“你也有今天啊,裴鹤年?”
“不过裴先生这样叱咤风云的人物,想来做起daddy来也是一绝,想开点,说不定明天人家小姑娘就能原谅你了!”
光影中的男人把玩着手里沉甸甸的二次元人物摆件,声音清润:
“谢谢你的祝福,虽然这句祝福里,看笑话的成分居多。

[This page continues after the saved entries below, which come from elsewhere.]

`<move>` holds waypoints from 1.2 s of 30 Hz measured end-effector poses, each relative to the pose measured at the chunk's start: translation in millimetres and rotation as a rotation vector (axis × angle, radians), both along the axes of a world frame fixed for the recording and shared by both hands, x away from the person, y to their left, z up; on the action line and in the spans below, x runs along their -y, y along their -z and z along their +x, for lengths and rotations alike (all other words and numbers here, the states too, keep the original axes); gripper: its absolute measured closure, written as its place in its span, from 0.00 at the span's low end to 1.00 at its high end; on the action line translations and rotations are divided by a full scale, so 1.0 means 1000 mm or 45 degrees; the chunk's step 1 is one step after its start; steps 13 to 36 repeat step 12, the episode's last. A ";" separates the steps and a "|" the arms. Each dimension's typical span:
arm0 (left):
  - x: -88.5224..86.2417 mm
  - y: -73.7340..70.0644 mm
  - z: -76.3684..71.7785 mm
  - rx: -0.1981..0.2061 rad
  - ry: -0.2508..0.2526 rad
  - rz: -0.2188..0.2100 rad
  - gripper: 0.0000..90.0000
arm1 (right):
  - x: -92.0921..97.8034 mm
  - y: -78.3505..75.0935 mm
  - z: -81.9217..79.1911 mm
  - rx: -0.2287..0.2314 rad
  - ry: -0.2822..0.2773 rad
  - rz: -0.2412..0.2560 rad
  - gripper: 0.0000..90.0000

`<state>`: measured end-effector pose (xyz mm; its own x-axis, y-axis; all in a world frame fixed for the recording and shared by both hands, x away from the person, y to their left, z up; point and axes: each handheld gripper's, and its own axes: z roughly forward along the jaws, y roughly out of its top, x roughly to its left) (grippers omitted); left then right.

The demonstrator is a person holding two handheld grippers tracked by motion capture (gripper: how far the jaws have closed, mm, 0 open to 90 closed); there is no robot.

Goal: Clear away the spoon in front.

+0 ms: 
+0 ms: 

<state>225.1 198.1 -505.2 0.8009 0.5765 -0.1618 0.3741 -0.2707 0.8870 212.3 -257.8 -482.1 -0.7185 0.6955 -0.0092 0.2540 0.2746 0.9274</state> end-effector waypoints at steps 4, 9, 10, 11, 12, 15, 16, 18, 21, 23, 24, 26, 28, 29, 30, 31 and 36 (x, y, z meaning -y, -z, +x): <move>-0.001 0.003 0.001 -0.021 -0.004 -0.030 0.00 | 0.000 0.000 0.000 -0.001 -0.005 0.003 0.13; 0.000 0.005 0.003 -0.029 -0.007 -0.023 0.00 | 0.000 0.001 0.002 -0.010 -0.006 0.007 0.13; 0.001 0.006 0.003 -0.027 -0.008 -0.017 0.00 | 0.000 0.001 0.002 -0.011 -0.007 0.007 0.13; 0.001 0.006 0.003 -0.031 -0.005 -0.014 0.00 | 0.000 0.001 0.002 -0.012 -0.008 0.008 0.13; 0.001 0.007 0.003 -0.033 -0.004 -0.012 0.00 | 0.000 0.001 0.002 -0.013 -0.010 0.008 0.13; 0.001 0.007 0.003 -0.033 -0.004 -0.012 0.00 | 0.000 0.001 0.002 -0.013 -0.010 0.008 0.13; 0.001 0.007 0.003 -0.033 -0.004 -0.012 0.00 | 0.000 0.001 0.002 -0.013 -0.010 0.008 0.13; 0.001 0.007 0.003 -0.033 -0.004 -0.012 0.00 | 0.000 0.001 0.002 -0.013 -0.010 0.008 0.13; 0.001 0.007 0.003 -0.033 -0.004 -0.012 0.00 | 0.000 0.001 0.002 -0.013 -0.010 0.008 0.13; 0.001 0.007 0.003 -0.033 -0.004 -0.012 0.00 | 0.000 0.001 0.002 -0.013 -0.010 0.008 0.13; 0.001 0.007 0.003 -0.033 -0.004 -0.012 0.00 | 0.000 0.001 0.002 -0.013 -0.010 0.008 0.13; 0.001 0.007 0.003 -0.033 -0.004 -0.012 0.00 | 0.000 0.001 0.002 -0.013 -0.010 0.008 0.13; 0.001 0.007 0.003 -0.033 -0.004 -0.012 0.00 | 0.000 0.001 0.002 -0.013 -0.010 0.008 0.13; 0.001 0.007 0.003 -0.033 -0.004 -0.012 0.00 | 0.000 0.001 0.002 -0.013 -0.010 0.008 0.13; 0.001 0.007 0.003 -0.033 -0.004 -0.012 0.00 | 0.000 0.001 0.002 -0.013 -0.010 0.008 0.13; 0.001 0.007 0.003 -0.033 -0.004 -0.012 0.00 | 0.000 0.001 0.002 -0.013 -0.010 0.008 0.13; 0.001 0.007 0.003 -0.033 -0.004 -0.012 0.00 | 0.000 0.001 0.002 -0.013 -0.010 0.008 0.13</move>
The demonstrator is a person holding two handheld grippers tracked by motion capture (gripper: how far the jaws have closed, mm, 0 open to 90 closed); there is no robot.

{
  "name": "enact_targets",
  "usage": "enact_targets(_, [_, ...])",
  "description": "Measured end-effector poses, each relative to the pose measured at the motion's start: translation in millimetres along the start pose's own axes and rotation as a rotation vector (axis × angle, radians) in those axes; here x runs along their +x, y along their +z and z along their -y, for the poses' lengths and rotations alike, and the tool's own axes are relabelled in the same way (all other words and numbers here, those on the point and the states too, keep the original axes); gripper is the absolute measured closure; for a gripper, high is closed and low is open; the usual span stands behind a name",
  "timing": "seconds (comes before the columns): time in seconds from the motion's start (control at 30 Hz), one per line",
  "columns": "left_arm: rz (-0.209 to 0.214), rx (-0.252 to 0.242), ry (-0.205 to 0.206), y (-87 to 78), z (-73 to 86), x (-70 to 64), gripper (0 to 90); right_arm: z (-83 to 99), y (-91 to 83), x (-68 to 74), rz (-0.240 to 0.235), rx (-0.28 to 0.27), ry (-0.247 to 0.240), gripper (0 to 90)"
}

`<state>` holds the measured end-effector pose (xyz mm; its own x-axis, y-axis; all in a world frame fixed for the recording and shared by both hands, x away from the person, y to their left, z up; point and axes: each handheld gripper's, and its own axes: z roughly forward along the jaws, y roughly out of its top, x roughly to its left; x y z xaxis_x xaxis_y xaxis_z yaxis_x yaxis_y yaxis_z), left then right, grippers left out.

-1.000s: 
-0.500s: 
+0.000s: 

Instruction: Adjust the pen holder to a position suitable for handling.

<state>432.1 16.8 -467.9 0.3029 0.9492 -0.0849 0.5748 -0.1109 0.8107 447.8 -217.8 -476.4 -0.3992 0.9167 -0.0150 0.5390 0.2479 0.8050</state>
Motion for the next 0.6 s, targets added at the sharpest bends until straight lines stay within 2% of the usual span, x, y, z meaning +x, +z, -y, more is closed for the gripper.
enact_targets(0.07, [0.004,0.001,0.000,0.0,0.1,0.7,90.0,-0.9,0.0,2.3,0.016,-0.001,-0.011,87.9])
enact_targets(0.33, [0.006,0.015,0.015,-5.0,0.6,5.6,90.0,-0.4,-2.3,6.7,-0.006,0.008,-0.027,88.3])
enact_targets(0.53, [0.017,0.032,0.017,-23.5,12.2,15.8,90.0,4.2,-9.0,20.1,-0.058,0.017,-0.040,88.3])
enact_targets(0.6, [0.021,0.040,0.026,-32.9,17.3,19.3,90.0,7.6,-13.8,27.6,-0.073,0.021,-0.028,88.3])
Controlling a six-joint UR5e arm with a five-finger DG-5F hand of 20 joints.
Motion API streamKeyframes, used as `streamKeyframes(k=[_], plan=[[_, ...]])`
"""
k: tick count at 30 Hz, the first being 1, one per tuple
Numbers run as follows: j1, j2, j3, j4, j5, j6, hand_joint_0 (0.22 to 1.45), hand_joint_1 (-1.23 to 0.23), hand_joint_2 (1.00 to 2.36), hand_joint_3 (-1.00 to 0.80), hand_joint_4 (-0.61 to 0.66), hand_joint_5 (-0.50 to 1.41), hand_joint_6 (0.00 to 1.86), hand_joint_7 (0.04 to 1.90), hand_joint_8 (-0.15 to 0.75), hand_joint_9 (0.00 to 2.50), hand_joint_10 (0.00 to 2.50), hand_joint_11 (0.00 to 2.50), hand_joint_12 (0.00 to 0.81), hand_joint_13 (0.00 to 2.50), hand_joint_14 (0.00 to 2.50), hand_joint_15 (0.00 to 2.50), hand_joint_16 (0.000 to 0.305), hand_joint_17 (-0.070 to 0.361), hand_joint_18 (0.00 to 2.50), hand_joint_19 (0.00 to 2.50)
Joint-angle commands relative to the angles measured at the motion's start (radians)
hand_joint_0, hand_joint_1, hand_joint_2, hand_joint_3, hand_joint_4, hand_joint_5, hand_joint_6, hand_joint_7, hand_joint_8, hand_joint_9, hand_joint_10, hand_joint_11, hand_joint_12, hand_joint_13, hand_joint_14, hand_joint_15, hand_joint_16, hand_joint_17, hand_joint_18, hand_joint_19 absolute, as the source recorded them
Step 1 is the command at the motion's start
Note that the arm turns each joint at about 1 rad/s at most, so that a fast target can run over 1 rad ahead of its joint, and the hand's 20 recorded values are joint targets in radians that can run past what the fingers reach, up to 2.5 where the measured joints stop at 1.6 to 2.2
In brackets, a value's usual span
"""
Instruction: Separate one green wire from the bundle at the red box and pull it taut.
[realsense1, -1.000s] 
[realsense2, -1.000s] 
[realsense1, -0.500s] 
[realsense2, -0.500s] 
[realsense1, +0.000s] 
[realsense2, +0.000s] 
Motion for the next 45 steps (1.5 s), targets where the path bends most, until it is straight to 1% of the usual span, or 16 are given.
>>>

”
电话那边的友人大笑出声,好半天才又神神秘秘凑过来,以一种过来人的身份劝慰他:
“不过谈恋爱讲究一种拉扯,不是东风压倒西风,就是西风压倒东风。你再喜欢她,也不能无止境的纵容她。”
“小姑娘年纪小,心气儿高,第一次恋爱就谈上你这种,说不定还怎么趾高气扬……”
“你再这么惯下去,小心她都要骑你头上撒野。”
裴鹤年很友好的向他道谢,唇角的弧度却忍不住深了几分。
已经骑过了。
甚至更放纵,不只是撒野。
月色沉沉,窗外昆虫的鸣叫声都小了。
书房里有张沙发,上面放着几个奇形怪状的抱枕,大概很符合像她这种可爱的年轻小女孩的审美。
晚上的应酬喝了点酒,裴鹤年摘下腕表,打算在沙发上休息一会儿,等过两个小时她的气消一点,再去找她求和。
或许夏日的空气里都带着能催人昏昏欲睡的因子,又或许最近的生活太过安逸,总能让他精神放松,再或许是那点酒精的作用,分不清具体的原因是什么,一直一点一点消失,直至坠入宁静而深黑的夏夜。
走廊上灯光幽微,书房里暗色沉沉,一片模糊。
半梦半醒间,书房外似乎传来隐约的熟悉脚步声。
紧接着是“吱呀”一道开门声,走廊里的光影投射过来,照着少女柔软的发丝,她穿着一件纯白的真丝连衣裙,裙摆有些短,点缀着蓬松的蕾丝花边,随着走路的动作荡起弧度。
房门关了。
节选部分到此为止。